Egypt protests: People's Assembly rally amid strikes

The BBC's Jon Leyne says the parliament has been surrounded by protesters

Anti-government protests in the Egyptian capital Cairo have spread to the country's parliament, with access blocked by demonstrators.

Soldiers are guarding the People's Assembly building after a 16th consecutive day of protests.

They took place despite a warning by Vice-President Omar Suleiman that demonstrations had to end.

There are reports of widespread industrial action, and of protests outside Cairo turning violent.

Washington, which has become increasingly critical of Cairo, says the Egyptian government has yet to take the "necessary steps" that its people need to see.

The BBC's Jim Muir, in Cairo, says the protesters regard the People's Assembly as illegitimate following general elections late last year which were widely regarded as rigged in favour of President Hosni Mubarak's ruling party, which won a massive majority.

Nearby Tahrir Square remains the focal point of protests calling for an end to President Mubarak's 30-year rule, with thousands of demonstrators present, some camping there overnight.

The Associated Press (AP) news agency reports that the capital also saw protests by state electricity workers and museum workers on Wednesday. However, Egypt's most famous tourist attraction, the Pyramids of Giza, reopened to tourists.

Outside Cairo:

  • At least four people have been killed during rioting in the south-western New Valley province, with reports that police opened fire on demonstrators with live ammunition
  • AP reports that 8,000 protesters in the southern province of Assiut blocked the main highway and railway to Cairo with burning palm trees
  • In Port Said, hundreds of protesters set fire to the governorate building
  • At the Suez Canal, the state-owned trade link between the Mediterranean and the Red Sea, about 6,000 state workers have gone on strike - but the action is not affecting the passage of ships

Late on Tuesday night, Mr Suleiman said the crisis must end, adding: "We don't want to deal with Egyptian society with police tools."

At the scene

The road sign on People's Assembly Street, the address of the building housing Egypt's lower house of parliament, has been altered with a black marker pen. It now reads simply "People's Street".

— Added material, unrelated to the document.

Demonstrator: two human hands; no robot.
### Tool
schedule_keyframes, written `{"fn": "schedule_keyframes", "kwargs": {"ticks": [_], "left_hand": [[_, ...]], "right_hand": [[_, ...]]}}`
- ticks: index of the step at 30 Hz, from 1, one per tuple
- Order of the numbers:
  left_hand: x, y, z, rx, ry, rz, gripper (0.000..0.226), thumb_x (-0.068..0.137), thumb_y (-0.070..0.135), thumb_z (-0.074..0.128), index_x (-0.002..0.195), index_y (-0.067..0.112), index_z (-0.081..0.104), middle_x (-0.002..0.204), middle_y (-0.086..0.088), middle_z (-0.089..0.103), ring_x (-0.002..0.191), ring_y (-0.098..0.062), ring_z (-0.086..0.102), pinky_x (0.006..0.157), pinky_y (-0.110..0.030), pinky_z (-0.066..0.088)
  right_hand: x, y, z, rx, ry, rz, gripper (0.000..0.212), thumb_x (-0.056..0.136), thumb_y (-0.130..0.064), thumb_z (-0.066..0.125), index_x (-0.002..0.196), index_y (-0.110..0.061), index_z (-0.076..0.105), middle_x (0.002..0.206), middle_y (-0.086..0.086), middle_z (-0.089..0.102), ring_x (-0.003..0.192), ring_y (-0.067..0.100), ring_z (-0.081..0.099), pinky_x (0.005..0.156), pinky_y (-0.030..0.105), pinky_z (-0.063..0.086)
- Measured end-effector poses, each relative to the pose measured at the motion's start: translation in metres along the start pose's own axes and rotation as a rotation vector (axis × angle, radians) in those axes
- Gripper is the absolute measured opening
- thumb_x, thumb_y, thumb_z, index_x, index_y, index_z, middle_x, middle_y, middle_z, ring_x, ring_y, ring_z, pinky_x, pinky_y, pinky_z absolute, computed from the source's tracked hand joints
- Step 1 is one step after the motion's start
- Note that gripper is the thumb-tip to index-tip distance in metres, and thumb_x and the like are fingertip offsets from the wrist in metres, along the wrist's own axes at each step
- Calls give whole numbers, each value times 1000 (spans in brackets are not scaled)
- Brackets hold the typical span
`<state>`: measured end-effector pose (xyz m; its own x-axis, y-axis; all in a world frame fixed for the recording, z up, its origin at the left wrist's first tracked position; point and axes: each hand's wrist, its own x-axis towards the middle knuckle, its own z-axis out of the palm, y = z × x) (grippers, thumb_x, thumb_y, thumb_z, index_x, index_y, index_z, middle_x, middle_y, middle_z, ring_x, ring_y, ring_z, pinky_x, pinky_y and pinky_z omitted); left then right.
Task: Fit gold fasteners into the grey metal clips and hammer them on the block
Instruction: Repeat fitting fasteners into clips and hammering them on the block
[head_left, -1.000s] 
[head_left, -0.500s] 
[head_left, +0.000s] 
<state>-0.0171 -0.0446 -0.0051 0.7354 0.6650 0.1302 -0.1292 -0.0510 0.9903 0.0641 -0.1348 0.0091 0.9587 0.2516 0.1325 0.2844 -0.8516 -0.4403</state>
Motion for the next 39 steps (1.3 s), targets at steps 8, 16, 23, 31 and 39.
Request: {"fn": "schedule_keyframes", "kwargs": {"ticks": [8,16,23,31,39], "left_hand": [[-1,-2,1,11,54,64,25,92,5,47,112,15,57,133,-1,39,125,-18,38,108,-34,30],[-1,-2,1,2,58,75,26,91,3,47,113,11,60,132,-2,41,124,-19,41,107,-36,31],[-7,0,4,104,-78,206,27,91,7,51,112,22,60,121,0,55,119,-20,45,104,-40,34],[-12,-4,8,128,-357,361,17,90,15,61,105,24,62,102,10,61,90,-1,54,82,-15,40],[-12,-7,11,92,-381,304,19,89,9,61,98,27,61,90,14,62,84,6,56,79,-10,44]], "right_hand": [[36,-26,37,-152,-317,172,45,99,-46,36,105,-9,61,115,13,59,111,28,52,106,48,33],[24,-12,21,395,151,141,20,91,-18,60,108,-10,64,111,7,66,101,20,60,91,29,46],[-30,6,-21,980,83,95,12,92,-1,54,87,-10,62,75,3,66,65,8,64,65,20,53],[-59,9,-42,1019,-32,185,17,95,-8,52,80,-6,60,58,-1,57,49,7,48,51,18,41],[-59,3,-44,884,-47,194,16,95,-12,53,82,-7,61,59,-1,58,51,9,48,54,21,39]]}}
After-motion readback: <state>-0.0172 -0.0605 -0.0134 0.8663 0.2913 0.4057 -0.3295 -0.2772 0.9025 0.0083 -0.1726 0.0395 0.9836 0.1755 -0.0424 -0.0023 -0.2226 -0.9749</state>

The occupation of nearby Tahrir Square has been extended to the pavements here. Several hundred people are now massed outside the impressive white and gold building.

"Illegitimate," is the cry that goes up from one crowd as they shake their fists. Others have spread blankets on the ground and hung up plastic sheets to make a makeshift campsite.

While human chains of volunteers now inspect all those entering the street, there are soldiers with guns on duty behind the railings of the empty government buildings. Nevertheless the mood is peaceful.

The demonstrators may not have achieved one of their goals of dissolving parliament, but they have stopped it from carrying out its normal business.

He warned that if dialogue with the protesters failed, the alternative was "that a coup happens, which would mean uncalculated and hasty steps, including lots of irrationalities".

Opposition groups reacted angrily to his remarks. They fear the government is stalling for time and will fail to enact meaningful changes.

Abdul-Rahman Samir, a spokesman for a coalition of youth protest groups, accused Mr Suleiman of creating a "disastrous scenario", according to the Associated Press news agency.

"He is threatening to impose martial law, which means everybody in the square will be smashed," AP quoted Mr Samir as saying. "But what would he do with the rest of 70 million Egyptians who will follow us afterward?"

The Egyptian government has announced plans for a peaceful transition, with President Hosni Mubarak to stay in office until elections in September.

The US has called on the government to lift its 30-year state of emergency and to stop harassing journalists and activists.

White House spokesman Robert Gibbs said on Wednesday: "The government has not taken the necessary steps that the people of Egypt need to see. That's why more and more people come out to register their grievances.

"If there's some notion on the government side that you can put the genie back in this bottle, I think that's gone a long time ago."

He added that the US was reviewing its aid programme to Egypt, and the government's restraint and reform would determine "what that aid will look like".

Human Rights Watch (HRW) researchers say they have confirmed the deaths of 297 people since 28 January, based on a count from eight hospitals in the cities of Cairo, Alexandria and Suez.

No comprehensive death toll has been given by the Egyptian government.